Size “mutlu son”la biten bir “fuarda kaybolma öyküsü” anlattım. İzmir’de yaşayan ve yolu fuara yolu düşen herkes, buna benzer bir öyküyü mutlaka yaşamış, tanık olmuş ya da işitmiştir. Bu öyküyü boşuna anlatmadım.
Okuduğunuz bu öykünün benzerleri, kimileri için bitmeyen, nasıl biteceği belli olmayan öykülerdir. “Acı ya da mutlu artık bitsin” diye beklenen ve kaybolanın-kaybedilenin ne olduğuna dair korkunç bir bilinmezlik olarak yaşanmaktadır. Fuarda, panayırda değil, her biri bir adressizliğe sahiptir. O öyküler 700 haftadır, bu ülkenin en büyük kentinin en yoğun bölgesinde, İstanbul’da Galatasaray Lisesi önündeki küçük meydanda yaşanmaktadır. Yürek ağrısı bir öyküler demeti olarak yaşanan bu “gerçeklikten” habersizseniz, haberiniz var da etkilenmiyorsanız, etkileniyor da “Neredeler?” diye en azından merak etmiyorsanız, yazının sonrasını okumanıza gerek yok. Çünkü aramızda ciddi ve aşılamaz bir sorun var demektir: “insanlık!” Bu yazıyı bir gün önceden yazıyorum. Yarın onlar 700. kez buluşacaklar, siz hiç olmazsa kalbinizle, duyarlığınızla, insanlığınızla nerede olacaksınız?
“Yollarda”dan “Memleket Hikâyeleri”ne, birçok oyununda onlara dokunmaya, onları anlatan durum ve ilişkilere yer vermeye çalışan bir yazar olarak, söylemeye çalıştıklarımı özetlemek isterim.

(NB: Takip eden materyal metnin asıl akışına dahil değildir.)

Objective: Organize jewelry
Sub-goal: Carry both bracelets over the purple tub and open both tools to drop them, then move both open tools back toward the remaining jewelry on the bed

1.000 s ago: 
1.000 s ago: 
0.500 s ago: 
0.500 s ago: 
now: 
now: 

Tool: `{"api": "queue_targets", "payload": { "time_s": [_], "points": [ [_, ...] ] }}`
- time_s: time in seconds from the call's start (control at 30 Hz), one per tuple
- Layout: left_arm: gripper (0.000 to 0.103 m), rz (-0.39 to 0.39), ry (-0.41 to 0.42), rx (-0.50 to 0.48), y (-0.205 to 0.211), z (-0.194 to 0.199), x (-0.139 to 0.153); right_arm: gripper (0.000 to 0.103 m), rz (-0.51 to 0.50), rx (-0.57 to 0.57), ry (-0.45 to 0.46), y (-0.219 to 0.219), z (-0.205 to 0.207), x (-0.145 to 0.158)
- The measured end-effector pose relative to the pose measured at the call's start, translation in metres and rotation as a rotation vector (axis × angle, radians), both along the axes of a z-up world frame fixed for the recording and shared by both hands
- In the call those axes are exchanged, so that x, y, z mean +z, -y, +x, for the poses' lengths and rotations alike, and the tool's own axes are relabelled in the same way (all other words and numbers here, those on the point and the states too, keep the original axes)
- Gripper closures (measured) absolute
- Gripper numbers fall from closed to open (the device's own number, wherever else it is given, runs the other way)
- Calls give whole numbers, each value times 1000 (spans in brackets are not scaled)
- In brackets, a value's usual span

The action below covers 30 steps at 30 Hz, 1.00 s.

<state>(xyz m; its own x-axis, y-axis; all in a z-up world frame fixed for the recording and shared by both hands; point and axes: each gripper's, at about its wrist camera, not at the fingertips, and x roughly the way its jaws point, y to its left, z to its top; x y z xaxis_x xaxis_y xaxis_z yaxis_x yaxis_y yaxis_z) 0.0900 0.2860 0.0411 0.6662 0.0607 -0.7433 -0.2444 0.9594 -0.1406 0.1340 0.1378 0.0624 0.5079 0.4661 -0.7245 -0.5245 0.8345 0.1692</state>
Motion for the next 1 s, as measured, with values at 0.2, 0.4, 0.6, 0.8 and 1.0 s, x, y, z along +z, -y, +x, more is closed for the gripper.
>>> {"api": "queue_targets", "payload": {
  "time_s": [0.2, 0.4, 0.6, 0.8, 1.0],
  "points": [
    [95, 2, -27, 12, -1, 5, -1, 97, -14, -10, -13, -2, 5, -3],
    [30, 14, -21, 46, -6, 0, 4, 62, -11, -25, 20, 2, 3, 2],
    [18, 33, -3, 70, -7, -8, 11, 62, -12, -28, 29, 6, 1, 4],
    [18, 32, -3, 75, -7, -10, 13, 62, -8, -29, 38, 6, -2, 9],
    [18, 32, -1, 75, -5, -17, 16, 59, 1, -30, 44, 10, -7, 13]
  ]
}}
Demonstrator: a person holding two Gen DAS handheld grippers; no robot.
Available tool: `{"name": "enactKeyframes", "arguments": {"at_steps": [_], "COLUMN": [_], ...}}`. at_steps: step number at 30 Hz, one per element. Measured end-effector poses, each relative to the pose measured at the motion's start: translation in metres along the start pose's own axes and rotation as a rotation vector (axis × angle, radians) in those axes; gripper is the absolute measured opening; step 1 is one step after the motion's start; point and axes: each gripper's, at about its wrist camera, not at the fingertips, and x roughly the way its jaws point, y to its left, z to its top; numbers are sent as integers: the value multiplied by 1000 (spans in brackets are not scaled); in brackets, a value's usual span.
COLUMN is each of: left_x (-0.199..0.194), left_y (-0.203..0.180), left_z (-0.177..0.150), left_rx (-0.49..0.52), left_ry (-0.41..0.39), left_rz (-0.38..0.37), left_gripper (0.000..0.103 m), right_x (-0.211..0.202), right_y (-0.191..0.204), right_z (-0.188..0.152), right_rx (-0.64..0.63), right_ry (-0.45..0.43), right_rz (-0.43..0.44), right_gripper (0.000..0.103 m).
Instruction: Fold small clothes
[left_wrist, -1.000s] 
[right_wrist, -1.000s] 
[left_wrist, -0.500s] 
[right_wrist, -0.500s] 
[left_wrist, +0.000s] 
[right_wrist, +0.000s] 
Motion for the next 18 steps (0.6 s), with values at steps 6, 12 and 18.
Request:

Devlet bu soruna dair somut ve yoğun adımlar atarak, niteliğini ve kararlılığını göstermek zorundadır. Bu konuda ihmali, dahli ve rolü ne olursa olsun her insanlık suçlusu, adı, görevi, makamı, suç tarihi gözetilmeksizin, bu yürek acısına dair araştırılmalı ve hesap vermelidir. “O görüşten, bu görüşten” ya da “Kim bilir ne yaptı da, bunu hak etti!” gibisinden ilkel ve vandal yaklaşımların birer “nefret suçu” olduğu kamuya iyice anlatılmalı ve yaptırımlar ödünsüz biçimde uygulanmalıdır. Bu insanlık dramının çözülmesi, her türlü politik tavrın, siyasi tercihin üstünde bir yaklaşımla mümkündür. Gerekleri yapılmadığı sürece, bu dram her açıdan suistimale ve kullanıma açık olacaktır. Kimileri bu durumdan niyetleri için propaganda, kimileri de suçtan aklanmak için haklılık malzemesi üretmeyi sürdürecektir. 700 haftadır yakınlarına dair ses bekleyenlerin sorusu, yalın ve nettir: “Onlar nerede?” Soru yanıt bekliyor. Bu yara, hepimiz adına kanıyor.